■ **EXERCISE DIRECTIONS**: Replicate the data exactly, every line included.

■ **RECORDS TO PROCESS**:
──────

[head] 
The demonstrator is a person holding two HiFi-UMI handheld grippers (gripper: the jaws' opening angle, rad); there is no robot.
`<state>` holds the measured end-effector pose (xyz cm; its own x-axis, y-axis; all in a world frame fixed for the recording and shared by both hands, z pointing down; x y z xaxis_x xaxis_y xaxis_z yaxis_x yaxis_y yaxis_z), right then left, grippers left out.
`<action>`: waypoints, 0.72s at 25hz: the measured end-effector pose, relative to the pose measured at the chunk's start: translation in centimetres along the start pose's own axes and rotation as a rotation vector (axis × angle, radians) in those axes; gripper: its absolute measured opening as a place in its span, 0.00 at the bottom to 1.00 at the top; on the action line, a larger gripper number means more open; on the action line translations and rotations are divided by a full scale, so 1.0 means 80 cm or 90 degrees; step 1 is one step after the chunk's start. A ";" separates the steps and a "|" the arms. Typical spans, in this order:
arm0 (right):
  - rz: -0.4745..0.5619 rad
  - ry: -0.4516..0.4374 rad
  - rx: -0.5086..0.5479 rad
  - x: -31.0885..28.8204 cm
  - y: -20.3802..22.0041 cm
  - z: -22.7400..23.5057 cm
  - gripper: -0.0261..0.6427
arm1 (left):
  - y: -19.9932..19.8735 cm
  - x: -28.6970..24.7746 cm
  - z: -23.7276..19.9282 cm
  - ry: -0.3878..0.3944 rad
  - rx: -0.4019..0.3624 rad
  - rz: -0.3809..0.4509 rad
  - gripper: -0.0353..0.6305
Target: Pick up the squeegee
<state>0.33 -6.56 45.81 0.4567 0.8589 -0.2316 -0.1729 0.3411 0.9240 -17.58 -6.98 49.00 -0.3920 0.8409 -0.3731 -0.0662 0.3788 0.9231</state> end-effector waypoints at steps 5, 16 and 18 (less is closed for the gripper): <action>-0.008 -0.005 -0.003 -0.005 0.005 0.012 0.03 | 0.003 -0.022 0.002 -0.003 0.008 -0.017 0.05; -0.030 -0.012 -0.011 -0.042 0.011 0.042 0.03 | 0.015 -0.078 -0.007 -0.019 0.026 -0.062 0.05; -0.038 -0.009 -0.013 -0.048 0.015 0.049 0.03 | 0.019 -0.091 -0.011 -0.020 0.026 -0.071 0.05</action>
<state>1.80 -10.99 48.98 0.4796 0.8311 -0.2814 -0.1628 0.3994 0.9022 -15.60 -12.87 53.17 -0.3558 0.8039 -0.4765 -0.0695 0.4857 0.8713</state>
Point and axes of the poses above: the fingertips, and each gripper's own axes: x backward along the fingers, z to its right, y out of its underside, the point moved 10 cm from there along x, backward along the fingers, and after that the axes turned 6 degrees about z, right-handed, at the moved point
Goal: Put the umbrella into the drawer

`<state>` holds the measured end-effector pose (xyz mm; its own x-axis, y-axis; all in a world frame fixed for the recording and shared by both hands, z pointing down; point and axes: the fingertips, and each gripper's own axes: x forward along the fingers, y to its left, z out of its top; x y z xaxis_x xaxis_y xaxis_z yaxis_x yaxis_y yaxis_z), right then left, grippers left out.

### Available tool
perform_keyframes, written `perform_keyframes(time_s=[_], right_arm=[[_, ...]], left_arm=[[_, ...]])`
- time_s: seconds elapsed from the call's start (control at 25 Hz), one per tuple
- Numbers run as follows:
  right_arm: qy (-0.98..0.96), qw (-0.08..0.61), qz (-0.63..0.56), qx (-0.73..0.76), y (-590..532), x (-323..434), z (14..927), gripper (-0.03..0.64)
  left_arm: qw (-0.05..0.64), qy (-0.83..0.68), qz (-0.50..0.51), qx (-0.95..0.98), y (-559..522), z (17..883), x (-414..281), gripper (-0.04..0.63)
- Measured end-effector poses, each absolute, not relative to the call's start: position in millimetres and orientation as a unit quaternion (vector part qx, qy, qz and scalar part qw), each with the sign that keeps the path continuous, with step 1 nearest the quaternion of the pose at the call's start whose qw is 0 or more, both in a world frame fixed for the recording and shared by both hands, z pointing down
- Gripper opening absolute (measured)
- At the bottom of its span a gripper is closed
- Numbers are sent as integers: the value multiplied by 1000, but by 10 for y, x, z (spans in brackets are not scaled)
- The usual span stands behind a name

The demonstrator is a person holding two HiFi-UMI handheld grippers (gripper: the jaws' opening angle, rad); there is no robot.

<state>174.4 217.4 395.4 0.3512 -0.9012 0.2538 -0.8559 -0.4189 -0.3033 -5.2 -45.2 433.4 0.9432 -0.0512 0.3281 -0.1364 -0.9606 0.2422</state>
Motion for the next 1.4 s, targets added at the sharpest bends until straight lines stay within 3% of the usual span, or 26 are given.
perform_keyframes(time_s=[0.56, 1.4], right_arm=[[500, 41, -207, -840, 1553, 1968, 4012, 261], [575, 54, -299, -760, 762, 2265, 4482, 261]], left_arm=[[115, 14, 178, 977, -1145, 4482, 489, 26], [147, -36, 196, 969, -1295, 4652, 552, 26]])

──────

■ **RESPONSE TO THE EXERCISE**:
[head] 
The demonstrator is a person holding two HiFi-UMI handheld grippers (gripper: the jaws' opening angle, rad); there is no robot.
`<state>` holds the measured end-effector pose (xyz cm; its own x-axis, y-axis; all in a world frame fixed for the recording and shared by both hands, z pointing down; x y z xaxis_x xaxis_y xaxis_z yaxis_x yaxis_y yaxis_z), right then left, grippers left out.
`<action>`: waypoints, 0.72s at 25hz: the measured end-effector pose, relative to the pose measured at the chunk's start: translation in centimetres along the start pose's own axes and rotation as a rotation vector (axis × angle, radians) in those axes; gripper: its absolute measured opening as a place in its span, 0.00 at the bottom to 1.00 at the top; on the action line, a larger gripper number means more open; on the action line translations and rotations are divided by a full scale, so 1.0 means 80 cm or 90 degrees; step 1 is one step after the chunk's start. A ";" separates the steps and a "|" the arms. Typical spans, in this order:
arm0 (right):
  - rz: -0.4745..0.5619 rad
  - ry: -0.4516..0.4374 rad
  - rx: -0.5086..0.5479 rad
  - x: -31.0885..28.8204 cm
  - y: -20.3802..22.0041 cm
  - z: -22.7400..23.5057 cm
  - gripper: -0.0261..0.6427
arm1 (left):
  - y: -19.9932..19.8735 cm
  - x: -28.6970..24.7746 cm
  - z: -23.7276..19.9282 cm
  - ry: -0.3878..0.3944 rad
  - rx: -0.4019..0.3624 rad
  - rz: -0.3809..0.4509 rad
  - gripper: -0.0353..0.6305
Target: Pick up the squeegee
<state>0.33 -6.56 45.81 0.4567 0.8589 -0.2316 -0.1729 0.3411 0.9240 -17.58 -6.98 49.00 -0.3920 0.8409 -0.3731 -0.0662 0.3788 0.9231</state> end-effector waypoints at steps 5, 16 and 18 (less is closed for the gripper): <action>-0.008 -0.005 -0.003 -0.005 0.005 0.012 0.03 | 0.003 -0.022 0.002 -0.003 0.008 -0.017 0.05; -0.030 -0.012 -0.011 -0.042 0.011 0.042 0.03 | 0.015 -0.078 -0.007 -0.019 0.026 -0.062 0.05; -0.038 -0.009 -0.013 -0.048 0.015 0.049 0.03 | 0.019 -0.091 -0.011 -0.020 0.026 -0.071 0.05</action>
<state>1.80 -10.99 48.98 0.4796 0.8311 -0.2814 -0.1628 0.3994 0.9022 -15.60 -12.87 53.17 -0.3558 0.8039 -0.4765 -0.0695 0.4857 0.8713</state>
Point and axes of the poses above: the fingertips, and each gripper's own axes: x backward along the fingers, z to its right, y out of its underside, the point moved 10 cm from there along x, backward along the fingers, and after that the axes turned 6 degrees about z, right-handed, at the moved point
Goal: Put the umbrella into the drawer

`<state>` holds the measured end-effector pose (xyz mm; its own x-axis, y-axis; all in a world frame fixed for the recording and shared by both hands, z pointing down; point and axes: the fingertips, and each gripper's own axes: x forward along the fingers, y to its left, z out of its top; x y z xaxis_x xaxis_y xaxis_z yaxis_x yaxis_y yaxis_z), right then left, grippers left out.

### Available tool
perform_keyframes, written `perform_keyframes(time_s=[_], right_arm=[[_, ...]], left_arm=[[_, ...]])`
- time_s: seconds elapsed from the call's start (control at 25 Hz), one per tuple
- Numbers run as follows:
  right_arm: qy (-0.98..0.96), qw (-0.08..0.61), qz (-0.63..0.56), qx (-0.73..0.76), y (-590..532), x (-323..434), z (14..927), gripper (-0.03..0.64)
  left_arm: qw (-0.05..0.64), qy (-0.83..0.68), qz (-0.50..0.51), qx (-0.95..0.98), y (-559..522), z (17..883), x (-414..281), gripper (-0.04..0.63)
- Measured end-effector poses, each absolute, not relative to the call's start: position in millimetres and orientation as a unit quaternion (vector part qx, qy, qz and scalar part qw), each with the sign that keeps the path continuous, with step 1 nearest the quaternion of the pose at the call's start whose qw is 0 or more, both in a world frame fixed for the recording and shared by both hands, z pointing down
- Gripper opening absolute (measured)
- At the bottom of its span a gripper is closed
- Numbers are sent as integers: the value multiplied by 1000, but by 10 for y, x, z (spans in brackets are not scaled)
- The usual span stands behind a name

The demonstrator is a person holding two HiFi-UMI handheld grippers (gripper: the jaws' opening angle, rad); there is no robot.

<state>174.4 217.4 395.4 0.3512 -0.9012 0.2538 -0.8559 -0.4189 -0.3033 -5.2 -45.2 433.4 0.9432 -0.0512 0.3281 -0.1364 -0.9606 0.2422</state>
Motion for the next 1.4 s, targets added at the sharpest bends until straight lines stay within 3% of the usual span, or 26 are given.
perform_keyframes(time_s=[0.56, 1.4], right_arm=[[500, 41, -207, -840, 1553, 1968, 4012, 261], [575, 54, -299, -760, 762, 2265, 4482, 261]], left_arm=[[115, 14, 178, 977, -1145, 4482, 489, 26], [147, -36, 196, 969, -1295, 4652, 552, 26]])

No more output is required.